- In this interview with Medtronic Diabetes’ new President Hooman Hakami and Annette Brüls (VP of the new Diabetes Services & Solutions business), we learned much more about the rationale for it’s recent Diabeter acquisition, as well as further details on Medtronic Diabetes’ new strategy and vision for the future.
We spoke with Medtronic Diabetes’ new President Hooman Hakami and Annette Brüls (VP of the new Diabetes Services & Solutions business) following last week’s acquisition of the innovative Netherlands-based type 1 diabetes clinic, Diabeter. What a set of leaders! Our conversation touched on the rationale for the acquisition, Medtronic Diabetes’ new strategy, and what makes the Diabeter Model so unique.
Mr. Hakami shared a bold future vision for Medtronic Diabetes, which aims to take it far beyond pumps and sensors to a “more holistic diabetes management company.” Indeed, he shared that group’s ambitious goal is to serve 20 million patients with diabetes by 2020, an approximate 20-fold increase (!) from the current installed base of ~700,000 patients worldwide. To enable that step function change in care, Medtronic plans to expand much more meaningfully into type 2 diabetes and services. Its two newly created business units – alongside the traditional pump/CGM business – are making moves in that direction under Mr. Hakami’s leadership. It’s certainly been a series of bold moves under his less-than-one-year-old tenure as Group President and we love seeing this direction – it’s clear they want to impact diabetes as a global health problem and move well beyond intensively managed patients.
The acquisition is non-traditional for Medtronic Diabetes, though it parallels what has been done in other areas of Medtronic – Cardiocom in heart failure and cath lab management in European hospitals. Management says that more integrated care approach has resulted in better outcomes and lower costs – we look forward to learning more about what learnings can be transferred - the hope is, of course, that the Diabeter can do the same in diabetes though of course diabetes is a very patient-driven therapeutic area as opposed to cardiology.
In our conversation, Mr. Hakami and Ms. Brüls expressed excitement about the potential to help scale Diabeter’s highly effective, IT-enabled model of patient care throughout the Netherlands and across Europe. As we noted last week, the clinic’s 36-person staff heavily leverages technology to manage over 1,500 pediatric and young adult patients with type 1 diabetes. Notably, ~85% of the center’s pump/CGM users and ~50% of its MDI users have an A1c <7.5% - impressive considering the high A1cs typically seen in the young adult population. Also notable is the clinic’s reimbursement model – Diabeter receives a fixed fee from insurance companies to provide care for each patient. As a result, it’s in their best interest to provide the best care at the lowest cost – and at Diabeter, that’s enabled through heavy use of pumps and CGMs (over 50%), remote monitoring, data management, and personalized care.

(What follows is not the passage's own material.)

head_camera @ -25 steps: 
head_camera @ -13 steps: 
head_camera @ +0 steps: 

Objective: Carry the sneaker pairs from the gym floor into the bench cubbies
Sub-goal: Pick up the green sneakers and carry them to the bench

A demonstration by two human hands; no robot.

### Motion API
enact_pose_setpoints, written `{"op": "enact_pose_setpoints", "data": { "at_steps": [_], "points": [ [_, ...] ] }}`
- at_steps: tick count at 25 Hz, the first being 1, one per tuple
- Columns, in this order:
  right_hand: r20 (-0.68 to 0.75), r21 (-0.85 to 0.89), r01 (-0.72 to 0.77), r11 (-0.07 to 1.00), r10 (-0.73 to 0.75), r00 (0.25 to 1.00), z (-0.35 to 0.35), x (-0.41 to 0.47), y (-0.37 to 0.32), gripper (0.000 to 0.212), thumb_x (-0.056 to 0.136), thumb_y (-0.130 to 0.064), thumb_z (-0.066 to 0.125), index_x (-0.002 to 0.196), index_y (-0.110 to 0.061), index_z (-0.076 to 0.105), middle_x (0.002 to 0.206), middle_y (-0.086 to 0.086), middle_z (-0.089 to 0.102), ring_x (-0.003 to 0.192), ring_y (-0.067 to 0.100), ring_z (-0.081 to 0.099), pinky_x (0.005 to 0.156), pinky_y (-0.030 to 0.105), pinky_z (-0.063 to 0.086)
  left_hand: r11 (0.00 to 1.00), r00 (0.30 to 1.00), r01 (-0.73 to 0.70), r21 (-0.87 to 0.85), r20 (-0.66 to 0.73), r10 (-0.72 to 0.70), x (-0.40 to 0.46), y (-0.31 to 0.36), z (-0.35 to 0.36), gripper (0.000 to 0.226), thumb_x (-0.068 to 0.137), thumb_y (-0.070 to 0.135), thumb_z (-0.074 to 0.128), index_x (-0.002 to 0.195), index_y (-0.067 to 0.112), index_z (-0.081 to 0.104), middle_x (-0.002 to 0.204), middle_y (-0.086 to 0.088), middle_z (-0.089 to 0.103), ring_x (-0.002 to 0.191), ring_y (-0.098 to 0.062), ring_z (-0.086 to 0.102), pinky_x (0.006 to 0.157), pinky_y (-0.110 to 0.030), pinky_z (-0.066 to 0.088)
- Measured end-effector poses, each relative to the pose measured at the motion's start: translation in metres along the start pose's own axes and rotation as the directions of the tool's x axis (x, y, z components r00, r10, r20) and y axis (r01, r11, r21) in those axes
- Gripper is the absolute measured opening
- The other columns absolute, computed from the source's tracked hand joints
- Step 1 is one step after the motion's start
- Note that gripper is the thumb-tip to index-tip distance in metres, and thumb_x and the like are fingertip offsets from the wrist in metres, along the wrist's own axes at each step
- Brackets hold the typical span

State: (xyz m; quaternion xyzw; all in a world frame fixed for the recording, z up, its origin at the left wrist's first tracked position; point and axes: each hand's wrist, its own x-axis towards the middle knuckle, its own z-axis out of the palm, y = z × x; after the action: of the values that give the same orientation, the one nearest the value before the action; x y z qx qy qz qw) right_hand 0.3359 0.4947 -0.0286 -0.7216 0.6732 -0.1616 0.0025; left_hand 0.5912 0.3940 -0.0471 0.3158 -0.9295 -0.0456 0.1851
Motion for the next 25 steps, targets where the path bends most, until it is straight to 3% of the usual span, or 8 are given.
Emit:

While this will not have a material impact on Medtronic’s revenue for some time, we salute the company for thinking innovatively and trying new things. Certainly, healthcare systems and providers need help on managing people with diabetes, and we believe medical device companies like Medtronic can bring technology to help solve some of scale issues, data interpretation challenges, and slow feedback cycles that characterize diabetes.
See our full discussion below for more on the company’s strategy and what makes the Diabeter mode unique.
Medtronic Diabetes’ New Strategy
ADAM BROWN: Congrats on the news! Can you talk a little bit about the rationale for this acquisition? What is the vision and where do you see this going in five years?
HOOMAN HAKAMI: Let me answer on both an overall Medtronic level and a diabetes group level.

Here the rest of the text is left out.